If only it were that easy.
Since every stand throughout the city is open 24/7, each family needs to hire workers, either local New Yorkers or out-of-towners, who are trustworthy and reliable.
“Little” Greg Walsh, a Gen Z New Yorker who was born into the business and is now carrying on his father’s legacy running Greg’s Trees, is one of the five families who prefer to recruit non-locals.
“We have a lot of kids from Montana who are fly fishermen or rafting guys and skiers, even mountain climbers, outdoorsmen type. They live on site [often in office trailers], and they all become friends,” the 22-year-old told The Post.
“They come here for the best time in New York City. They’re living in prime real estate for free and getting paid,” Walsh explained.
Walsh told The Post that these days, some eager customers look to buy trees right after Halloween, an unrealistic ask for the families.
“I’ve had people calling for trees on Nov. 5, like they wanted it that day. There are no trees in the city [that early]; I can’t do that,” he explained.
And even once the holiday season wraps up and their stands are taken down, the families are already planning for the following year.
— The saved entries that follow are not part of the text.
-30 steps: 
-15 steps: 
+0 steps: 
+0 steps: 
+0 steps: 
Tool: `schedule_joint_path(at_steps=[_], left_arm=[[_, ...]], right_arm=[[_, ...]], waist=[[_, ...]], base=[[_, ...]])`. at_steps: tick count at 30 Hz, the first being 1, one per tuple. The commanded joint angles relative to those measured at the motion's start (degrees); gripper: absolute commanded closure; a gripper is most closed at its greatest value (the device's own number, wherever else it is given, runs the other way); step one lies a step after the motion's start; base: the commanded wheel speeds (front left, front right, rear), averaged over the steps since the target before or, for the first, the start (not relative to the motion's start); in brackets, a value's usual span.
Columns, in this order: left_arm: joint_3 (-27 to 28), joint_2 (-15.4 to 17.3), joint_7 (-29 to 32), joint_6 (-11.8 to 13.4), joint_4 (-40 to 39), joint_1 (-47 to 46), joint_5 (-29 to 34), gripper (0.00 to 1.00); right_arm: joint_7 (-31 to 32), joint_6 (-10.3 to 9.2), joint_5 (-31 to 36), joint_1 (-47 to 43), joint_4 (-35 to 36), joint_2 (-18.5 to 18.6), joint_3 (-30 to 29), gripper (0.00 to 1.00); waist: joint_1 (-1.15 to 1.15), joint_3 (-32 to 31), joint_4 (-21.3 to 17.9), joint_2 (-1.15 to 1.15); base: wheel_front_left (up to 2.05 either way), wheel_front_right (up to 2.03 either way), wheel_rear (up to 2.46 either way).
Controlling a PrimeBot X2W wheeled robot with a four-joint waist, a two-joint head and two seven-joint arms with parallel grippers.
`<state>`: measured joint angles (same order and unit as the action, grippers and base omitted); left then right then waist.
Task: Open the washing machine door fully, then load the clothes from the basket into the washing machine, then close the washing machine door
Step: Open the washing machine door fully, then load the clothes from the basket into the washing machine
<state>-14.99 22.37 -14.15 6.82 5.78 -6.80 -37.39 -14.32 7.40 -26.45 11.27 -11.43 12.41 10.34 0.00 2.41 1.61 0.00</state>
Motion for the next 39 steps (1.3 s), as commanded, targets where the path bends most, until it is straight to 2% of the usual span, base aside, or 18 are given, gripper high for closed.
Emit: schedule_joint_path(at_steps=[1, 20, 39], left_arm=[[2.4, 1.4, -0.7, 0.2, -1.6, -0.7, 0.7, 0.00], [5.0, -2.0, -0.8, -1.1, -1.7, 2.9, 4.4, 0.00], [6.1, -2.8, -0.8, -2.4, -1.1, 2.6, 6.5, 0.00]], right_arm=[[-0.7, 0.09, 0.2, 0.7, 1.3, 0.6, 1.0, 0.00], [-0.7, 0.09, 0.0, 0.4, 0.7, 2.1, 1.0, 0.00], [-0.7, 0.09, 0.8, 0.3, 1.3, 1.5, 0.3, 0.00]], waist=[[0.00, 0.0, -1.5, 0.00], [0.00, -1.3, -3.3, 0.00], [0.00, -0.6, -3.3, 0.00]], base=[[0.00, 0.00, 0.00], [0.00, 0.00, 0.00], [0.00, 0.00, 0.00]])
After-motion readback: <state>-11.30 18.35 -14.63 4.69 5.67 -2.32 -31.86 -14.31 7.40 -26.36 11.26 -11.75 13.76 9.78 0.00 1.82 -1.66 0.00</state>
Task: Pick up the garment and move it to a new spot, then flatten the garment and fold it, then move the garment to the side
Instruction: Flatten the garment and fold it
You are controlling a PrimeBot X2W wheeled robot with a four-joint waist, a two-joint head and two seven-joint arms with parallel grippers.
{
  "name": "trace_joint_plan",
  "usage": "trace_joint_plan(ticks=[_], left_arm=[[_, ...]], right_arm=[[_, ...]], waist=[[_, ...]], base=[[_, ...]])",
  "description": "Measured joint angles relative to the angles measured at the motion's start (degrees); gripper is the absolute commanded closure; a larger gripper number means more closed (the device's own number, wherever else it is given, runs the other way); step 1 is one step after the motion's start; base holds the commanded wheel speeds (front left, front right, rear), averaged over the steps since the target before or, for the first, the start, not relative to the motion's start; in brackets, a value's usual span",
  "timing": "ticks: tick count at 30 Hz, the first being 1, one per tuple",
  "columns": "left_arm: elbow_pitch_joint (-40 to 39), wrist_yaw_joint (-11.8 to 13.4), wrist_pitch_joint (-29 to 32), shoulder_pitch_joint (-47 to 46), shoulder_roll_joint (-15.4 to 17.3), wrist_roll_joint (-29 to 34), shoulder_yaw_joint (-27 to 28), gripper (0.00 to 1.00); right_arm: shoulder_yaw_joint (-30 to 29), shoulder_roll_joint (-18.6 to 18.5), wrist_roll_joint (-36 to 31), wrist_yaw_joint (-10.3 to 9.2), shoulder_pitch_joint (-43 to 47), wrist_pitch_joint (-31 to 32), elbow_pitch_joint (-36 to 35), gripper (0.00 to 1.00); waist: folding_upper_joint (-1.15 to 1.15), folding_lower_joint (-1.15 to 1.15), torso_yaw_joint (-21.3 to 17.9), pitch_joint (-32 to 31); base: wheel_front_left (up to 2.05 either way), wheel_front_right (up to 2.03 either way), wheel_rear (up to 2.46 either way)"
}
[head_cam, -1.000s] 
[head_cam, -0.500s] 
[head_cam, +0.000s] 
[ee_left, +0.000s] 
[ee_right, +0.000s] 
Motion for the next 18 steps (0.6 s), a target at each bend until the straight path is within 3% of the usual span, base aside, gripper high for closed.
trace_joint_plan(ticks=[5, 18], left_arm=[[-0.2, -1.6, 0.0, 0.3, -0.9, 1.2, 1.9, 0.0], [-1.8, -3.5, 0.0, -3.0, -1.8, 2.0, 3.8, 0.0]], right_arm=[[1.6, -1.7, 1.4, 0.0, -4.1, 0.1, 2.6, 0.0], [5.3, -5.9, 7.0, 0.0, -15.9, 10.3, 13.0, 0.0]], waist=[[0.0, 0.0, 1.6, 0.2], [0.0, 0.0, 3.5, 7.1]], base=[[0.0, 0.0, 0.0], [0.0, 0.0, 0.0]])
“You never actually stop doing Christmas. It’s not like there’s a start to finish because when January comes, you’re getting ready for next year,” Smith told The Post. “The documentary shows all the hard work and dedication that goes into it because people take for granted how things happen sometimes.”
And while they may jokingly view one another as “frenemies,” at the end of the day, the highly competitive stand operators are the only ones who can really comprehend the blood, sweat and Christmas tears that go into the year-round business.
“If someone needs trees or someone needs a couple of [tree] stands, we call one another and help each other out like that, Walsh explained to The Post, “because you’re not calling up your grower in North Carolina to send them on a truck.
“There’s a lot of competition in New York besides us. There are a lot of other guys that sell trees on corners and at delis,” Walsh said. “But it’s the greatest city in the world — wouldn’t want to be anywhere else.”